Your thinking is no different than any here. All we are saying is do not cut one gear DP and the meshing gear Module. This will cause problems. It's that simple.
The numbering system of that Australian Company is awesome. They mark them either DP or M and use the same order. They are the first I have seen do this. Kudos to them.

 "Billy G"


----------



## mickri (Feb 17, 2017)

Hi Billy,
All of the gears that I saw were marked  with No.,  DP, pressure angle and tooth range or No., Module, pressure angle and tooth range.  I didn't see anything with just the number and tooth range.  When I get around to buying I will go by DP and pressure angle.
Chuck


----------



## Bill Gruby (Feb 18, 2017)

You have done well Chuck. As a newbie you took nothing for granted.
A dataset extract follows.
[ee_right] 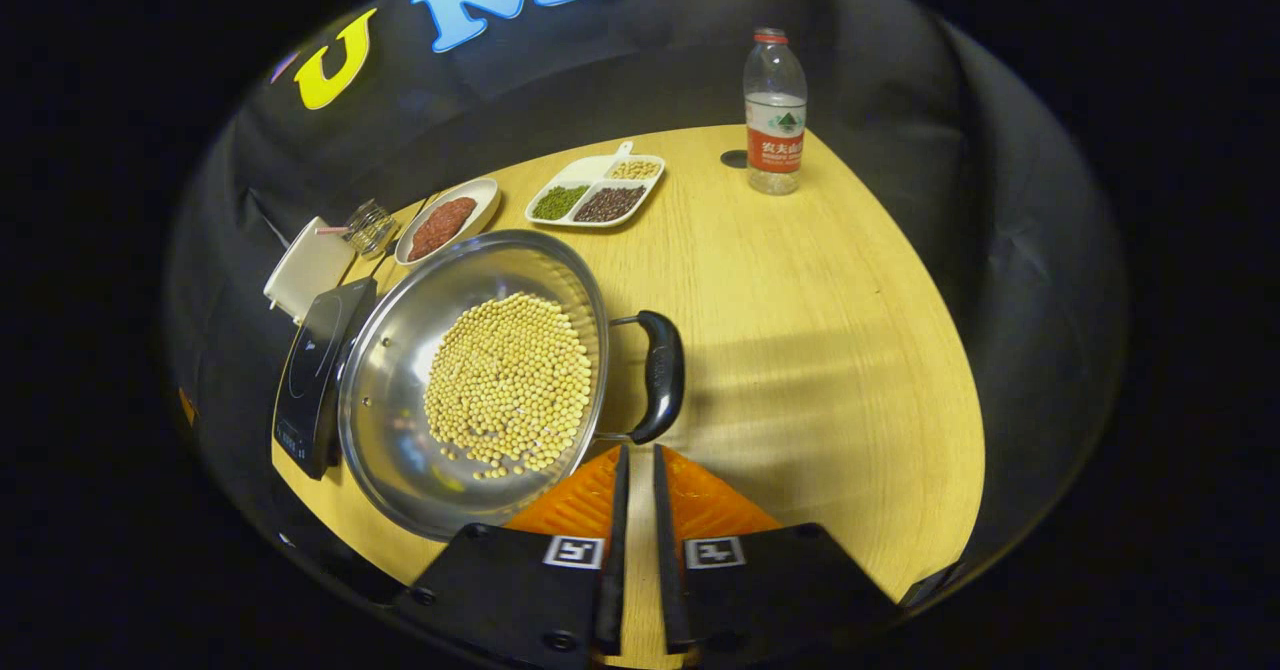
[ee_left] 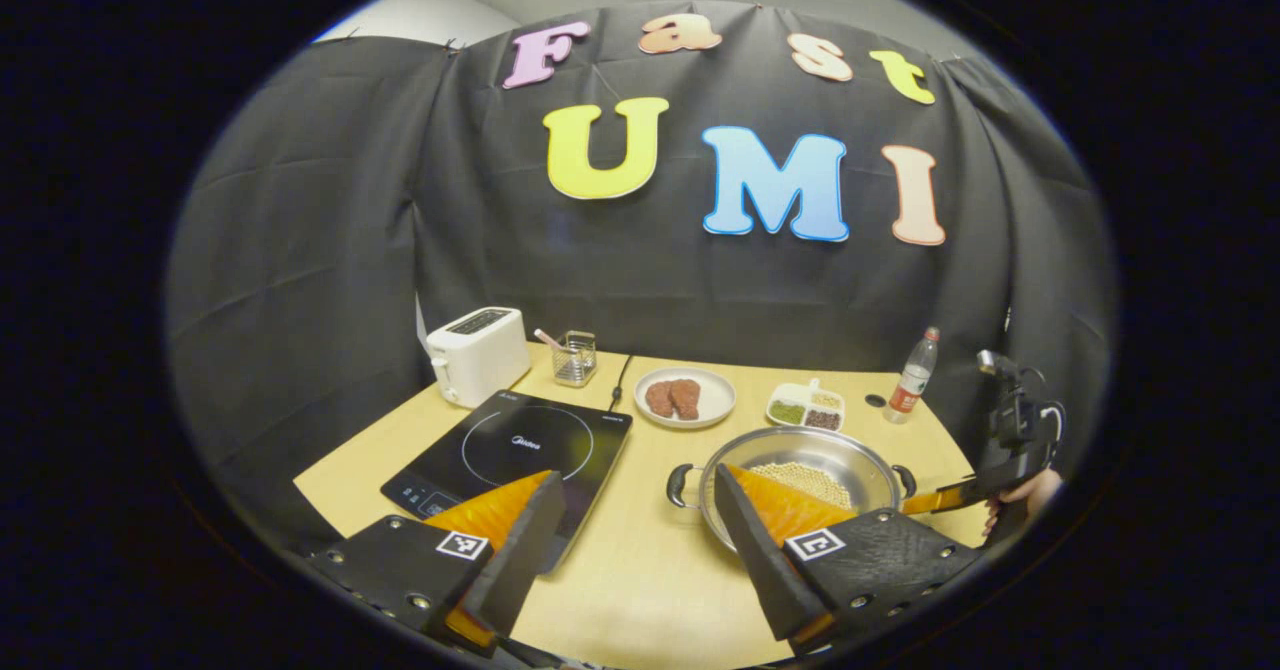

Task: First push the handle of the pot to place it horizontally, then grasp the pot with both hands and set it on the induction cooktop.

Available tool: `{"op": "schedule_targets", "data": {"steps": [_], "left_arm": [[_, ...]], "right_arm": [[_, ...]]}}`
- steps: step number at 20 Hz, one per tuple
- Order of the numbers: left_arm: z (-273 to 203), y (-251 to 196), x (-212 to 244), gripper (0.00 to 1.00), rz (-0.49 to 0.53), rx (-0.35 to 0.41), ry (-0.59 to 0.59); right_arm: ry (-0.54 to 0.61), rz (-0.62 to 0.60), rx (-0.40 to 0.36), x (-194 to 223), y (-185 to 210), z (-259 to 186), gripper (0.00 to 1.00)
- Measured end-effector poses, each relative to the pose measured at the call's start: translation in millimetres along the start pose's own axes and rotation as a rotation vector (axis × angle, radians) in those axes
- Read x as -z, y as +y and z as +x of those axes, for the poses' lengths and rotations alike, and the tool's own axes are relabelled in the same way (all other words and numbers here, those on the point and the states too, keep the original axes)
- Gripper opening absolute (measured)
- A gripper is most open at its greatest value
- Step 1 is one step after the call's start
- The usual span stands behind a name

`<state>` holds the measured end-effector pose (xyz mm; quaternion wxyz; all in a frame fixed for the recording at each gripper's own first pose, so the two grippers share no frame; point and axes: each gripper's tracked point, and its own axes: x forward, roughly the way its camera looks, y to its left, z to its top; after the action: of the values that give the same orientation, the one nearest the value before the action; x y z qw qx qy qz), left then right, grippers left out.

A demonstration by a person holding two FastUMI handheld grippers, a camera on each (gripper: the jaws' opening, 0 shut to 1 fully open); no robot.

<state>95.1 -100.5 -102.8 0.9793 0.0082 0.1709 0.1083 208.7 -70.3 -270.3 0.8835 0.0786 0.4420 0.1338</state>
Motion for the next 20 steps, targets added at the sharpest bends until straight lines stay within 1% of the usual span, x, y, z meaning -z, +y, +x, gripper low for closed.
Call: {"op": "schedule_targets", "data": {"steps": [1, 2, 3, 4, 5, 6, 7, 9, 10, 13, 16, 20], "left_arm": [[7, -2, -1, 0.90, 0.007, 0.030, 0.009], [14, -5, -2, 0.92, 0.011, 0.069, 0.023], [21, -7, -1, 0.91, 0.014, 0.101, 0.036], [29, -8, 0, 0.91, 0.021, 0.129, 0.047], [37, -9, 2, 0.92, 0.027, 0.155, 0.061], [46, -10, 3, 0.91, 0.030, 0.178, 0.075], [55, -11, 8, 0.92, 0.029, 0.199, 0.094], [77, -14, 19, 0.91, 0.001, 0.236, 0.147], [88, -16, 26, 0.92, -0.018, 0.251, 0.178], [119, -21, 43, 0.92, -0.059, 0.293, 0.254], [147, -33, 65, 0.91, -0.091, 0.351, 0.338], [182, -49, 96, 0.92, -0.108, 0.396, 0.426]], "right_arm": [[-0.008, 0.014, 0.003, -3, -1, -8, 0.34], [-0.022, 0.024, 0.009, -6, -4, -13, 0.61], [-0.042, 0.036, 0.013, -11, -4, -19, 0.71], [-0.061, 0.044, 0.021, -17, -4, -26, 0.90], [-0.079, 0.051, 0.028, -22, -4, -31, 0.97], [-0.092, 0.054, 0.036, -27, -5, -34, 0.98], [-0.106, 0.056, 0.043, -33, -3, -37, 0.98], [-0.125, 0.066, 0.048, -45, 1, -37, 0.98], [-0.127, 0.073, 0.048, -49, 4, -35, 0.98], [-0.095, 0.093, 0.032, -53, 10, -22, 0.98], [-0.083, 0.099, 0.050, -55, 5, -4, 0.98], [-0.068, 0.093, 0.053, -55, 3, 16, 0.98]]}}
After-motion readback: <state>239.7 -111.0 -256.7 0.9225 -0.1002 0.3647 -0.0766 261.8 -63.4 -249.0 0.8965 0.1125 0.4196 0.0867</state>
You read what we had to say, researched on your own and came up with a solution that fits your need. I believe you need not call yourself a newbie any longer. You have the process down pat. Congratulations.

 "Billy G"


----------



## mickri (Feb 18, 2017)

Billy,
You are too kind.  I can look things up and figure things out.  But I don't know squat about actually running the lathe and mill/drill I recently purchased.  That will only come with hands on experience.  The guys who have been doing this for years would laugh their backside off watching me futz around.
Chuck


----------



## Bill Gruby (Feb 18, 2017)

Not on this Forum, we would lend some help and show you just how much you thought you didn't know. Back in my early days I felt the way you do. One of my earliest mentors told me this. Bill, you have looked at that lathe for 20 minutes now, put the stock in it and turn it on. Once you turn that switch you have done all the damage you can for now. That stuck in my head and the rest is history. Go for it.

 "The other Billy G'  LOL


----------



## BRIAN (Feb 18, 2017)

Thank you Bill for following up on this problem.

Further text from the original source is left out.